**Exercise description**
Every line of the material should be output exactly as written.
####
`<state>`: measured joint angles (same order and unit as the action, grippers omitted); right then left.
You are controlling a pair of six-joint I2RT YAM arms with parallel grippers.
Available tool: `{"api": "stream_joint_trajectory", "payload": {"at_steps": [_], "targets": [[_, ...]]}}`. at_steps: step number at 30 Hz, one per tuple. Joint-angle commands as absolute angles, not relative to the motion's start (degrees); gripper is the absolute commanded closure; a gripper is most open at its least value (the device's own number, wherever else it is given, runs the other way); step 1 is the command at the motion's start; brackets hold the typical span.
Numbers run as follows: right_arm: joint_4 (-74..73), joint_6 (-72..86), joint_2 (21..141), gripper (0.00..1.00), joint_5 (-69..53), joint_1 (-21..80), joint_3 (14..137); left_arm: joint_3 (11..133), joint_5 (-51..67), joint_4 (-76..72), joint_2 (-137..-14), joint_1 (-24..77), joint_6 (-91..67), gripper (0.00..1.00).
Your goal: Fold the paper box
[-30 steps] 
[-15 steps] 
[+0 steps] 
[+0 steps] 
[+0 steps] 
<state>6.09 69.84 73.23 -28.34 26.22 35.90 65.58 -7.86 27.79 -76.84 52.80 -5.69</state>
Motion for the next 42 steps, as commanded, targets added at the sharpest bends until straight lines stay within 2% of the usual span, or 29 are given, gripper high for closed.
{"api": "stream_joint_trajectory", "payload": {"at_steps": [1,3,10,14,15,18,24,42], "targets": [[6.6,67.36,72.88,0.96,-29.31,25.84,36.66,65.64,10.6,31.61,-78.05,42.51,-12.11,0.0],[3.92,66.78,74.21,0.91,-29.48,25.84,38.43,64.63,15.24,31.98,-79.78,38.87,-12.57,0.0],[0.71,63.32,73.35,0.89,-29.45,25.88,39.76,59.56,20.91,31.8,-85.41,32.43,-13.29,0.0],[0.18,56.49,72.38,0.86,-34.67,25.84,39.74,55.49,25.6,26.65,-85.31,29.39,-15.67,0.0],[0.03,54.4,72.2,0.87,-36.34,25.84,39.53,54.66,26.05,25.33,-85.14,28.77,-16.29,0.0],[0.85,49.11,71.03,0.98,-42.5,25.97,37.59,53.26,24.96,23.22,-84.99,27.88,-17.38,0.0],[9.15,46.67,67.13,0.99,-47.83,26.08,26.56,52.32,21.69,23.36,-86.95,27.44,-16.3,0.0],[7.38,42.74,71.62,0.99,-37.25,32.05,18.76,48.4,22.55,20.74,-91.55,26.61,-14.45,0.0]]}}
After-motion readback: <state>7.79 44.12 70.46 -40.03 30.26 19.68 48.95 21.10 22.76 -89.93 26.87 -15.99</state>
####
**Solution for this exercise**
`<state>`: measured joint angles (same order and unit as the action, grippers omitted); right then left.
You are controlling a pair of six-joint I2RT YAM arms with parallel grippers.
Available tool: `{"api": "stream_joint_trajectory", "payload": {"at_steps": [_], "targets": [[_, ...]]}}`. at_steps: step number at 30 Hz, one per tuple. Joint-angle commands as absolute angles, not relative to the motion's start (degrees); gripper is the absolute commanded closure; a gripper is most open at its least value (the device's own number, wherever else it is given, runs the other way); step 1 is the command at the motion's start; brackets hold the typical span.
Numbers run as follows: right_arm: joint_4 (-74..73), joint_6 (-72..86), joint_2 (21..141), gripper (0.00..1.00), joint_5 (-69..53), joint_1 (-21..80), joint_3 (14..137); left_arm: joint_3 (11..133), joint_5 (-51..67), joint_4 (-76..72), joint_2 (-137..-14), joint_1 (-24..77), joint_6 (-91..67), gripper (0.00..1.00).
Your goal: Fold the paper box
[-30 steps] 
[-15 steps] 
[+0 steps] 
[+0 steps] 
[+0 steps] 
<state>6.09 69.84 73.23 -28.34 26.22 35.90 65.58 -7.86 27.79 -76.84 52.80 -5.69</state>
Motion for the next 42 steps, as commanded, targets added at the sharpest bends until straight lines stay within 2% of the usual span, or 29 are given, gripper high for closed.
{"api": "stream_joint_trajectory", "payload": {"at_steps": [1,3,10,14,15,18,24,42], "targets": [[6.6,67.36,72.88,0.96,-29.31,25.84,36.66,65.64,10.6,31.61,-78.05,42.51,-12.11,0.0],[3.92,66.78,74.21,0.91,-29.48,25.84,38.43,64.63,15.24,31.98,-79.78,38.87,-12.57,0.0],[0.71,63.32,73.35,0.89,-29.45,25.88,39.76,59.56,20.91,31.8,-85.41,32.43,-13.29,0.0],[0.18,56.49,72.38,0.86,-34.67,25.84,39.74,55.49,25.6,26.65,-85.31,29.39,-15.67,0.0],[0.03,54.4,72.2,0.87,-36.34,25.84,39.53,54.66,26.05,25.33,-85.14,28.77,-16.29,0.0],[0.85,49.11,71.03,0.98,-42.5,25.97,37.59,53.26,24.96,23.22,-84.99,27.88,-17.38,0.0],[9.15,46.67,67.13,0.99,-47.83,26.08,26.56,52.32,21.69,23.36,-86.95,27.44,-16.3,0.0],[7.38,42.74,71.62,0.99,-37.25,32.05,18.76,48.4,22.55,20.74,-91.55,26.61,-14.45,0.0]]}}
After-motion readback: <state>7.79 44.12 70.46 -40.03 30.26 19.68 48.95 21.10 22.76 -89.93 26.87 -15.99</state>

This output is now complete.